## How simple can a hard problem be?

Even though STEM fields have a reputation of dealing with hard problems that are complicated to understand for someone not working in the field, there are lots of examples, where an unsolved problem is simple enough to be explained at middle school level, for example moving sofa problem, or famous Fermat’s conjecture, that was solved only recently, after being open for centuries. Looking at them, one might ask, how simple can a hard problem be? Can it be so simple, that even child in kindergarten can understand? What about so simple, that even kindergartener can come up with? Most kids like shiny objects. So imagine little girl, about 5, playing in room with several rotating mirrors, marbles and so on.
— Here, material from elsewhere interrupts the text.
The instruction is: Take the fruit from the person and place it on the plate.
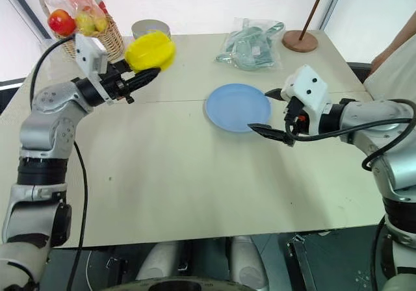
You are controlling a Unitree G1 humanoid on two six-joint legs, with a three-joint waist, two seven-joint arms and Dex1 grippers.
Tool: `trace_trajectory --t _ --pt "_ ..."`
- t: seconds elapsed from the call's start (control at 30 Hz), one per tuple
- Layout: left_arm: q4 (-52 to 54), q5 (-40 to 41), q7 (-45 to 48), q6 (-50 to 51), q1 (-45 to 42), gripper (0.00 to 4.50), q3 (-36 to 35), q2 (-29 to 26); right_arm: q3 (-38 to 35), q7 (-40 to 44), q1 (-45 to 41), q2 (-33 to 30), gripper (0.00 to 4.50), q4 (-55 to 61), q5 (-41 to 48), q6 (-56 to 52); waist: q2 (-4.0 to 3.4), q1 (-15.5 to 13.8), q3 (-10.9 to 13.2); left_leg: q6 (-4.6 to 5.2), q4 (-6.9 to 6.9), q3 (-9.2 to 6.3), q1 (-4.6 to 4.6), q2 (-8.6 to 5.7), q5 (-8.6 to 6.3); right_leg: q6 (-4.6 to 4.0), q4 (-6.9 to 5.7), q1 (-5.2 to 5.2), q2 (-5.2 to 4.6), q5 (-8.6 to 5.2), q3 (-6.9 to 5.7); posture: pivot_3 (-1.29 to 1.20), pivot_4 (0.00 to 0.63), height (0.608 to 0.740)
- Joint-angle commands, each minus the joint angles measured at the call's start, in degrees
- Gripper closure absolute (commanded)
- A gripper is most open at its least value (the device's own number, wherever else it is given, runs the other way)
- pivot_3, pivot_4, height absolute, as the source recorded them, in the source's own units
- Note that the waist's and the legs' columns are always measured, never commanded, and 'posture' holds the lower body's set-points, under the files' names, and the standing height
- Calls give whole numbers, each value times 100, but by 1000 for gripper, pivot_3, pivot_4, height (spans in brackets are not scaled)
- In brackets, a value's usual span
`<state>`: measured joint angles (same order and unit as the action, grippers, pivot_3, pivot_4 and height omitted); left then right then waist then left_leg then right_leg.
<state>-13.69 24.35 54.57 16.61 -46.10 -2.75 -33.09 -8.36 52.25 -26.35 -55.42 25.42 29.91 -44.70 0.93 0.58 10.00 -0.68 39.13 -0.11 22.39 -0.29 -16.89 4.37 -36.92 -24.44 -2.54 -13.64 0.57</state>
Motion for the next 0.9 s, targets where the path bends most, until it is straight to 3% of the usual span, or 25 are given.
trace_trajectory --t 0.03,0.27,0.4,0.53,0.8,0.87,0.9 --pt "-1075 -180 933 -280 -752 2894 268 8 -362 20 -161 -100 0 171 239 7 0 3 0 0 0 1 1 0 0 2 1 0 1 1 0 0 150 740" --pt "-4181 -1102 2165 -1065 -2292 2894 948 821 -310 -260 -181 9 0 355 289 -51 11 -4 7 18 0 4 9 -2 -10 10 8 -4 0 -2 0 0 150 740" --pt "-5453 -1742 1804 -1638 -2940 2894 1121 1399 -230 -515 -96 120 0 567 304 -141 22 -5 14 32 0 3 25 -4 -18 14 26 -9 -2 -2 -2 0 150 740" --pt "-5942 -2208 1578 -1945 -3243 2894 1195 1837 -285 -771 18 189 0 742 336 -278 21 -2 14 48 0 3 50 -4 -27 18 41 -24 -5 -1 -2 0 150 740" --pt "-6158 -2888 1403 -2358 -3188 2894 1336 2152 -339 -1115 137 256 0 881 327 -366 21 -19 14 52 1 1 97 -4 -30 19 38 -75 -7 1 -3 0 150 740" --pt "-6170 -2999 1347 -2429 -3139 1866 1328 2190 -330 -1125 161 227 0 865 309 -338 21 -25 14 52 2 1 97 -5 -30 20 37 -75 -9 1 -3 0 150 740" --pt "-6169 -3022 1298 -2455 -3111 1623 1294 2218 -321 -1127 172 215 0 851 293 -317 21 -26 14 52 3 1 98 -6 -30 21 37 -74 -9 2 -3 0 150 740"
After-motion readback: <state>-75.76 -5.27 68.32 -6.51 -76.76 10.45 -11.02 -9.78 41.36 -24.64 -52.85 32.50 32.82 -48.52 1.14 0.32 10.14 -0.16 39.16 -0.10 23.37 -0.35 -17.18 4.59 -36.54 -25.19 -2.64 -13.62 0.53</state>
It will not take a while until she starts playing with reflections, either using sun, if the room is bright, or maybe a flash-light if there is one. At first she is playing by reflecting light trough several mirrors, maybe making a vampire face as well, if the room is dark enough, then she moves on marbles and their light on the wall. She will soon start detecting how changing the direction of the flash-light, or changing a position of marbles and mirrors changes light on the wall. And if she will not be disturbed, she will ultimately come up with a question, on which many scientists have spent lot’s of time, on which many PhD theses were written and answer of which worth millions for big companies, but is still an open problem in most cases:

“How should I arrange those things, to get exactly the shape of light I want on the wall?”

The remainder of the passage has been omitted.